Si ricorda che, con accordo sottoscritto in data 4 febbraio 2015 le Associazioni nazionali firmatarie dei Contratti Collettivi Nazionali di Lavoro per l’industria, l’artigianato e la cooperazione di settore, hanno conferito mandato alla Commissione Nazionale per le Casse Edili per la gestione del contributo contrattuale nei confronti del Fondo Prevedi.
Gli accordi di rinnovo del C.C.N.L. edili artigianato del 24 gennaio 2014 e del C.C.N.L. edili industria e cooperazione del 1° luglio 2014 hanno disposto l’introduzione, dal 1° gennaio 2015, di un contributo mensile a carico del datore di lavoro a favore di tutti i dipendenti cui è applicato il C.C.N.L. medesimo, siano essi già iscritti a Prevedi alla data del 31 dicembre 2014 o meno.
Il contributo contrattuale non ha incidenza sugli istituti retributivi previsti dai vigenti contratti collettivi, ivi compreso il Trattamento di Fine Rapporto (T.F.R.).
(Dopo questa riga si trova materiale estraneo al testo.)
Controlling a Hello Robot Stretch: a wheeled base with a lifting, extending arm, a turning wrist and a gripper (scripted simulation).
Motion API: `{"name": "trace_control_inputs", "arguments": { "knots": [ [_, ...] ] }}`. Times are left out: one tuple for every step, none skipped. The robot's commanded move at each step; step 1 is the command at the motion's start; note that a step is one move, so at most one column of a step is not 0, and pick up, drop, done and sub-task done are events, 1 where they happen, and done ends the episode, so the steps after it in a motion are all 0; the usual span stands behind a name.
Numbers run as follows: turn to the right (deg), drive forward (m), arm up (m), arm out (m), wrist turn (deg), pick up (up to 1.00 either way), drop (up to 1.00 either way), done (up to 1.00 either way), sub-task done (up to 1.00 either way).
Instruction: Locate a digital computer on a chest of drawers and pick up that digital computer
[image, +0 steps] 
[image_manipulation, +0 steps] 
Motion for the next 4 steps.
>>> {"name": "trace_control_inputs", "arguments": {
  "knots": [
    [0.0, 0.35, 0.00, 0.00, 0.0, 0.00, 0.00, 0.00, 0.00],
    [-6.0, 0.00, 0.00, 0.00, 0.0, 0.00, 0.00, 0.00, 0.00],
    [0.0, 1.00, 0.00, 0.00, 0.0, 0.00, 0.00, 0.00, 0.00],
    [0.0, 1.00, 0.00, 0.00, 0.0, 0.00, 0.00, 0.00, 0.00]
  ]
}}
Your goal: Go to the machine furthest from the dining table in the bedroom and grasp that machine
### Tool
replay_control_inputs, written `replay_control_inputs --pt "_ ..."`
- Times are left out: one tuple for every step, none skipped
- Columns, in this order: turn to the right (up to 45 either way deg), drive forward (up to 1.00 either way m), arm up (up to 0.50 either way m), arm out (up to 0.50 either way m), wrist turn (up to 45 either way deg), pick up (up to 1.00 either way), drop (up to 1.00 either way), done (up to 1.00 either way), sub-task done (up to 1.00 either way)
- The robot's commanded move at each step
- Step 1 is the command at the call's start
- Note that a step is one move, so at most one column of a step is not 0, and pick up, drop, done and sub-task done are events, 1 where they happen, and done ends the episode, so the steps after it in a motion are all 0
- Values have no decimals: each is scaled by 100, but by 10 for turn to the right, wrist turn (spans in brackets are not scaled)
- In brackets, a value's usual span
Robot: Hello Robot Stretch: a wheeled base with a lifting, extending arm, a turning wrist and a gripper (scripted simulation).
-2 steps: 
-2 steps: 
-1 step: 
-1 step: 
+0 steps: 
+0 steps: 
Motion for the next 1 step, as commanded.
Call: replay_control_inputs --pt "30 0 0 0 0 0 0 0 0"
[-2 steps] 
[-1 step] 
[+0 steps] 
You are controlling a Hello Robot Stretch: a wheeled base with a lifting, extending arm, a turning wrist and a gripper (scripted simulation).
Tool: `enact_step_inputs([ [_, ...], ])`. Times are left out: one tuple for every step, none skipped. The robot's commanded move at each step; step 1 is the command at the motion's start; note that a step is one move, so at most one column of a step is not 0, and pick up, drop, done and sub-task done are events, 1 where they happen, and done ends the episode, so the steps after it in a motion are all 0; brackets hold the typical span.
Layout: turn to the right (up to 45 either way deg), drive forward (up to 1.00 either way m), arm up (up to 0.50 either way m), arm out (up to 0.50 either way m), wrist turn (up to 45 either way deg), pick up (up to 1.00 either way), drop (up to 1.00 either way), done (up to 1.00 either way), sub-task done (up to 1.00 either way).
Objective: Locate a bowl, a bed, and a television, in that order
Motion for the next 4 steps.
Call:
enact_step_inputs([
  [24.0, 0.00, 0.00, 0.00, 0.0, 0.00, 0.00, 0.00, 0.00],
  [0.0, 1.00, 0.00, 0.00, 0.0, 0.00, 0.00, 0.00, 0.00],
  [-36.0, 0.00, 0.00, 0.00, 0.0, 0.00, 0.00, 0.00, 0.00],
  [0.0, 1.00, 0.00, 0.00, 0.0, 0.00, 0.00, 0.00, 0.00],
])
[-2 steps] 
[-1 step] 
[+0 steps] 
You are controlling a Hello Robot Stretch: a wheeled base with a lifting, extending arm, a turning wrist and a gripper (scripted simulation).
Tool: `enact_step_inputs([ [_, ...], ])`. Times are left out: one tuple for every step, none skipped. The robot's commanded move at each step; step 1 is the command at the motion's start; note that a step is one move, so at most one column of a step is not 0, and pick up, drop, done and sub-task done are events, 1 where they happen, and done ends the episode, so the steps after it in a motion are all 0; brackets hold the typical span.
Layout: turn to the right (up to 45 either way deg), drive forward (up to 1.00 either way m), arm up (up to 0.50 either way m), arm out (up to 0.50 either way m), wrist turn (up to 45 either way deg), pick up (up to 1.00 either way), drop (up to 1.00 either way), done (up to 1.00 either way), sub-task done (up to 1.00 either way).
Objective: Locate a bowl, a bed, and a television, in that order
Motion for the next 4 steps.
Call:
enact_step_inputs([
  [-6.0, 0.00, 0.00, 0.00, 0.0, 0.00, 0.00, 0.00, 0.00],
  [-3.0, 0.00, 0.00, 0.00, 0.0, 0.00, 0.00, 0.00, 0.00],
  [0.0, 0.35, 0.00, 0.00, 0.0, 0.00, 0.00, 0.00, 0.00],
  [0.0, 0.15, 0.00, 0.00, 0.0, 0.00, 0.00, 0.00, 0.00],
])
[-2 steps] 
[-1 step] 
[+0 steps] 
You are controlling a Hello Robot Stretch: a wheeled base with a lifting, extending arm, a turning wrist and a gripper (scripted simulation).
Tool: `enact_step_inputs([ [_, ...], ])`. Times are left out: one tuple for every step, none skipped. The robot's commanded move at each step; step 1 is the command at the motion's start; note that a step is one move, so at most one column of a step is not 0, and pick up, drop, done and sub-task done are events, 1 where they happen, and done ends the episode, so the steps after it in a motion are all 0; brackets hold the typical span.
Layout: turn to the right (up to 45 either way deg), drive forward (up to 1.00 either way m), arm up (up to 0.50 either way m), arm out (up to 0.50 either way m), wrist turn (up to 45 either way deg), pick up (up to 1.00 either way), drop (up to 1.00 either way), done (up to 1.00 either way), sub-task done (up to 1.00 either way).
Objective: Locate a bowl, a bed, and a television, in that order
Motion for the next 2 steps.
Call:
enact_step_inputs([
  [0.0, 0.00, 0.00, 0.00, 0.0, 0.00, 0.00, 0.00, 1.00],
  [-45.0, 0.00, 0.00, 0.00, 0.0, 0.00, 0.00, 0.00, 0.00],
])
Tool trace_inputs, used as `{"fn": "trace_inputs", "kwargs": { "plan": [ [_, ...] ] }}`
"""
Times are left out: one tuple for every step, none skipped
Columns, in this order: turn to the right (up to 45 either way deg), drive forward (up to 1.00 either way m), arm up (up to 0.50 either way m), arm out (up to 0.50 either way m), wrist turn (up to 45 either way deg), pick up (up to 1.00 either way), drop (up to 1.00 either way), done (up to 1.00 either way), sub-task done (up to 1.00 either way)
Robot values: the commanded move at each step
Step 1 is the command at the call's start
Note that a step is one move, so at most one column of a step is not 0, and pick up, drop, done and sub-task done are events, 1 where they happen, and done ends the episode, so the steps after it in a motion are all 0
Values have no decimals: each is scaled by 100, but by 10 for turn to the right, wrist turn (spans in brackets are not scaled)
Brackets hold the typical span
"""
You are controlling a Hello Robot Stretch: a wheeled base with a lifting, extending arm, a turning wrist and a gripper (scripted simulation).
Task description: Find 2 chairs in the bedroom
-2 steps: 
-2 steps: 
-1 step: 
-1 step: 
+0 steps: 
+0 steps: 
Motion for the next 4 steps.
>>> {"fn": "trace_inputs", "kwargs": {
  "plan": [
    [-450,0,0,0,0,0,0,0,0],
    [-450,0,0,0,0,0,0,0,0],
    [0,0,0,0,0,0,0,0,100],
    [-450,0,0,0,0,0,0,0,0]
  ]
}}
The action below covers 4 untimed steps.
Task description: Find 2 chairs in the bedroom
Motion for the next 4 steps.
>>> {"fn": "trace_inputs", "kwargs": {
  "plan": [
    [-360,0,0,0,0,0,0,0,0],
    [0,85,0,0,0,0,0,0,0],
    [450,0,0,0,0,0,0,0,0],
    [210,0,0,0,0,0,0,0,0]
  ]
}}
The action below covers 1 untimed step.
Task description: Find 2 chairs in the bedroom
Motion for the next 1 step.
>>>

Per le aziende che hanno solo impiegati si ricorda che possono attivare un canale diretto di comunicazione con il Fondo Prevedi. 
Al contributo contrattuale è applicato esclusivamente il contributo di solidarietà previsto nella misura del 10% dall’articolo 9 bis del Decreto Legge n. 103 del 29 marzo 1991, convertito con modificazioni dalla Legge n. 166 del 1° giugno 1991.
Il contributo contrattuale in esame è deducibile dal reddito complessivo del lavoratore (entro il limite generale di Euro 5.164,57, di cui all’articolo 8, comma 4, del D. Lgs. n. 252/2005).